For a second, neither of them spoke.
Then Esteban looked at her with tears in his eyes and asked the question that had lived inside him for ten years.
“Why did you disappear?”
Yohandra’s lips trembled.
“I didn’t leave you,” she whispered. “I was told you chose money, status… another woman. I was told your family would destroy me if I stayed. And when I found out I was pregnant, I ran before they could take the baby from me.”
His face hardened.
“My family never knew.”
But Yohandra slowly turned her eyes toward the door.
“No,” she said weakly. “Not your family.”
Esteban followed her gaze.
Standing there in stunned silence was the bride.
Still in her white gown. Still holding the bouquet.
Her expression had changed from heartbreak… to fear.
The room went cold.
The little girl, who had quietly followed him to the hospital, stepped beside the bed and looked at the bride with innocent confusion.

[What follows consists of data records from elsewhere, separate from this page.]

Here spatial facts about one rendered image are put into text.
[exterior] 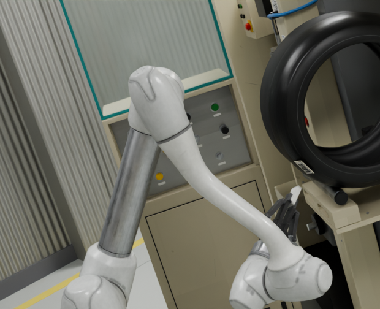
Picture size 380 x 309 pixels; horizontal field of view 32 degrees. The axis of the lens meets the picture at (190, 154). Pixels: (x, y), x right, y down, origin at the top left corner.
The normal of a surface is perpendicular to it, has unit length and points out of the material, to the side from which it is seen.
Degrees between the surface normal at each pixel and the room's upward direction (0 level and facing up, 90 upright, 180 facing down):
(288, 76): 63
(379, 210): 0
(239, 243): 90
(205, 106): 90
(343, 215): 90
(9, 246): 90
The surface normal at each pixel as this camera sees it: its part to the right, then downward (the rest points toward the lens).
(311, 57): -0.03, 0.11
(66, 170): 0.56, 0.04
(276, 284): -0.68, 0.35
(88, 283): -0.27, -0.90
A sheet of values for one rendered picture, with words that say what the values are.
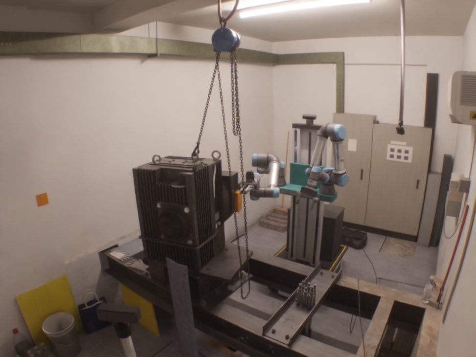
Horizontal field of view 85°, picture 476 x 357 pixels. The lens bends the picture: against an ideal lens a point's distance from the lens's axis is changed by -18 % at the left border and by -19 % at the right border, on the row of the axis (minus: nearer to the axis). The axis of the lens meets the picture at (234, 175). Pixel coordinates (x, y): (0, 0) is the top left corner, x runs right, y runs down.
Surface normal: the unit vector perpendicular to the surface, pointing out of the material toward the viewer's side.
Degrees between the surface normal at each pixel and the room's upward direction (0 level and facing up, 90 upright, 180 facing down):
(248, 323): 0
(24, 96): 90
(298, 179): 90
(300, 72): 90
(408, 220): 90
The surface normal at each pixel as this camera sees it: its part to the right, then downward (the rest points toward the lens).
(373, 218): -0.59, 0.23
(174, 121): 0.80, 0.14
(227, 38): -0.32, 0.30

“My mom kept your picture,” she said softly. “She said you were the woman who visited her before we had to run.”
The bride dropped the bouquet.
Petals scattered across the hospital floor.
Esteban stared at her, horrified.
Because years before she became his fiancée, she had worked for the private clinic owned by his father’s company.
And now Yohandra was crying, trying to force out the truth before it was too late.
“She was there the night they forged the papers,” Yohandra whispered. “The papers that said my baby died.”
Esteban turned slowly toward the child.
The child who had been standing in front of him alive this whole time.
Then he looked back at his bride.
And in a voice that barely sounded human, he asked:
“How long have you known my daughter was alive?”